The Discovery Room was first developed during Comer’s “School Power” days. Maholmes revived it and developed a new program tailored to meet the needs of children with behavior problems. These students are assigned to the Discovery Room and are provided with instruction and support to help them improve their behavioral skills. They are taught how to interact socially and appropriately in the classroom with the ultimate goal of improving their academic achievement.
“The children who are behaving badly are often masking their academic difficulties with their behavior problems,” said Maholmes. “They are the ones in the most need of academic support, but they don’t get that support because teachers don’t have the time to deal with both academic and behavior problems. The Discovery Room focuses on getting the behavior under control and prepares students to better handle academic learning.”

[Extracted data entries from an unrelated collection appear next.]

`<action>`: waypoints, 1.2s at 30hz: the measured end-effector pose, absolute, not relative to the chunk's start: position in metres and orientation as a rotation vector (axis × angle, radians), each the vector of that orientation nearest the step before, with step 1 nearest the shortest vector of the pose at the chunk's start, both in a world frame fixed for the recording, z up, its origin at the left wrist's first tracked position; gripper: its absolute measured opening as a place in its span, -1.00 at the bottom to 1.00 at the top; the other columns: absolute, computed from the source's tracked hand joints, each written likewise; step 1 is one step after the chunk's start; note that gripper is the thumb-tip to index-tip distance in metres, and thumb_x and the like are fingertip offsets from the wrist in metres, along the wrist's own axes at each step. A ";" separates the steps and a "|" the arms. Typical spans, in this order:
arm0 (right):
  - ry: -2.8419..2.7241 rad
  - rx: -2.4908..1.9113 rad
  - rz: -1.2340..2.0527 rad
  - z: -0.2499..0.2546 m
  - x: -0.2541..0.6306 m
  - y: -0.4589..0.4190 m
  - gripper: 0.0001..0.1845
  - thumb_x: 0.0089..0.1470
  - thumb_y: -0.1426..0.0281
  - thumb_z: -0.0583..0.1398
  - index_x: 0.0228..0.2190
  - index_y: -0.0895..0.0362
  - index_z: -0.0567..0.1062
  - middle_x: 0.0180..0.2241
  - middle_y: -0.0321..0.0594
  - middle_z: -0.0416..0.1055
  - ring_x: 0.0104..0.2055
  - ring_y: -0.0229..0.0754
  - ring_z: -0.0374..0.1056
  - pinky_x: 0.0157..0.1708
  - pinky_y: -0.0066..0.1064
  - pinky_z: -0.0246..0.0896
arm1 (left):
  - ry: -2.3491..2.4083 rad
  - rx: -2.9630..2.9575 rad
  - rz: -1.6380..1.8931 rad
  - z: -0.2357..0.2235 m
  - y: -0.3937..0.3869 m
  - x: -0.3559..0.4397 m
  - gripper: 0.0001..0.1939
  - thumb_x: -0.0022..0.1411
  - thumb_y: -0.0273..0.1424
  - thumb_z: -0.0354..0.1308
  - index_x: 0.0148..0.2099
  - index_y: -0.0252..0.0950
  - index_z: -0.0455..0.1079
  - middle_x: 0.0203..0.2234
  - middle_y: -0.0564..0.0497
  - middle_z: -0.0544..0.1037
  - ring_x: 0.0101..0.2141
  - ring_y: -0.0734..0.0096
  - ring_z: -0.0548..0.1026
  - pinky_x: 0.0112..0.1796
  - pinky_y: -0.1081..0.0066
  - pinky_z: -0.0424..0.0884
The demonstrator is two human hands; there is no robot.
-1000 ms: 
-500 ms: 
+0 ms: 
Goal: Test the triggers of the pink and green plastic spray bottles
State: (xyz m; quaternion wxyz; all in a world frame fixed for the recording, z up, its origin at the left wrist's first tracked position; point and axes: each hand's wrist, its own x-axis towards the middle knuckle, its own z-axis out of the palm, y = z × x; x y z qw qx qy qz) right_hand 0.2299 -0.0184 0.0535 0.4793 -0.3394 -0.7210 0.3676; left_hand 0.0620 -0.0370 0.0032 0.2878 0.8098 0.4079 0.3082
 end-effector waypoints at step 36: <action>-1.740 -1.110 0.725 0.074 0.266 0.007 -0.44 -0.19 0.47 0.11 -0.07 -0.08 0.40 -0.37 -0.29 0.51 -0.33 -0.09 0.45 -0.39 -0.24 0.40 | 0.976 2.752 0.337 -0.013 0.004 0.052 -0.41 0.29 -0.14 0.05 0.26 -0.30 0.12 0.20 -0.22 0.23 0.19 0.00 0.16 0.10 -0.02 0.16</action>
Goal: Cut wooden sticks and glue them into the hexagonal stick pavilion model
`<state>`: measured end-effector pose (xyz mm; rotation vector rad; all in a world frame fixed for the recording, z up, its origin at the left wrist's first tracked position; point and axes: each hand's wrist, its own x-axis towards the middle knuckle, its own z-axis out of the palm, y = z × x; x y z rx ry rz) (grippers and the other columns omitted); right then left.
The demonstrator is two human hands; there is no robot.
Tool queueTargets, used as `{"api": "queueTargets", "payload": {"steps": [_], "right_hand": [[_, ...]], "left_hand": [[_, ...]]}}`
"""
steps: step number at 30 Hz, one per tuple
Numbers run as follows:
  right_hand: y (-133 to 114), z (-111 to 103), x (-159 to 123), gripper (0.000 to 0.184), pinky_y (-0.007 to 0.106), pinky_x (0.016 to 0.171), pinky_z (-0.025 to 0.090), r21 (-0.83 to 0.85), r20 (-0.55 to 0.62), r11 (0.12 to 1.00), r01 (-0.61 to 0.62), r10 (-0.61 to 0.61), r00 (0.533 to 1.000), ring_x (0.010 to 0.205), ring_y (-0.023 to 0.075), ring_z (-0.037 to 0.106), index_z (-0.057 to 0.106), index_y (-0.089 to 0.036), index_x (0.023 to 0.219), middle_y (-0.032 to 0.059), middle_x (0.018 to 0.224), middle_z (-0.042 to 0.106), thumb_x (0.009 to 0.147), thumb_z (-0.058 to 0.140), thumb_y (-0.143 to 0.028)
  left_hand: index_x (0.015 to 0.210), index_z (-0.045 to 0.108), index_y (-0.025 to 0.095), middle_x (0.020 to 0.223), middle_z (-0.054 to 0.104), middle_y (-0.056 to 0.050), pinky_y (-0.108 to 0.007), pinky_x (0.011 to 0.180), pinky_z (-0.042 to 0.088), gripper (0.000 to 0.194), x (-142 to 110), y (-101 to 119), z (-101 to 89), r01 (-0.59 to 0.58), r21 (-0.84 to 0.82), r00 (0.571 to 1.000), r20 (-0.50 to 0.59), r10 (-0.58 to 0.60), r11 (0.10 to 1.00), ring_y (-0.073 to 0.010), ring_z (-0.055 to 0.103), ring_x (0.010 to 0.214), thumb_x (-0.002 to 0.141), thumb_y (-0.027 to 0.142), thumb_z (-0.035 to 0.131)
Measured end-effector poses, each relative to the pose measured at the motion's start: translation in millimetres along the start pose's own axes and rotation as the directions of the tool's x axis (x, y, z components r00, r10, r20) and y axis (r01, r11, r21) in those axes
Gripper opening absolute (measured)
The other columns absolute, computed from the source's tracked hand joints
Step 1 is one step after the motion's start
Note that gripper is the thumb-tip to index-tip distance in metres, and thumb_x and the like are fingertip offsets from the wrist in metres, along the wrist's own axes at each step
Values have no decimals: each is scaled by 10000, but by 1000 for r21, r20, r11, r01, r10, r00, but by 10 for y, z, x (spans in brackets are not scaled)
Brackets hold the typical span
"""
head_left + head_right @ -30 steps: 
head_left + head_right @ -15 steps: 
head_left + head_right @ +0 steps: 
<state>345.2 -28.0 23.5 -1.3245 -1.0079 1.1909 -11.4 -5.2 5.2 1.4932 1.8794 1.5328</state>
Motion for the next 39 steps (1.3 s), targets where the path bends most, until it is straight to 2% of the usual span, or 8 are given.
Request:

P.S. 28 is similar to the first schools where Comer intervened during the 1960s.
Before adopting the Yale School Development Program’s literacy and teacher mentoring programs, it was one of the lowest achieving schools in the district. Maholmes said the programs have helped the school make significant achievement gains and improved parent involvement and teacher morale. “In the future, we will be implementing school-based health services fashioned after our work in the New Haven schools,” she said.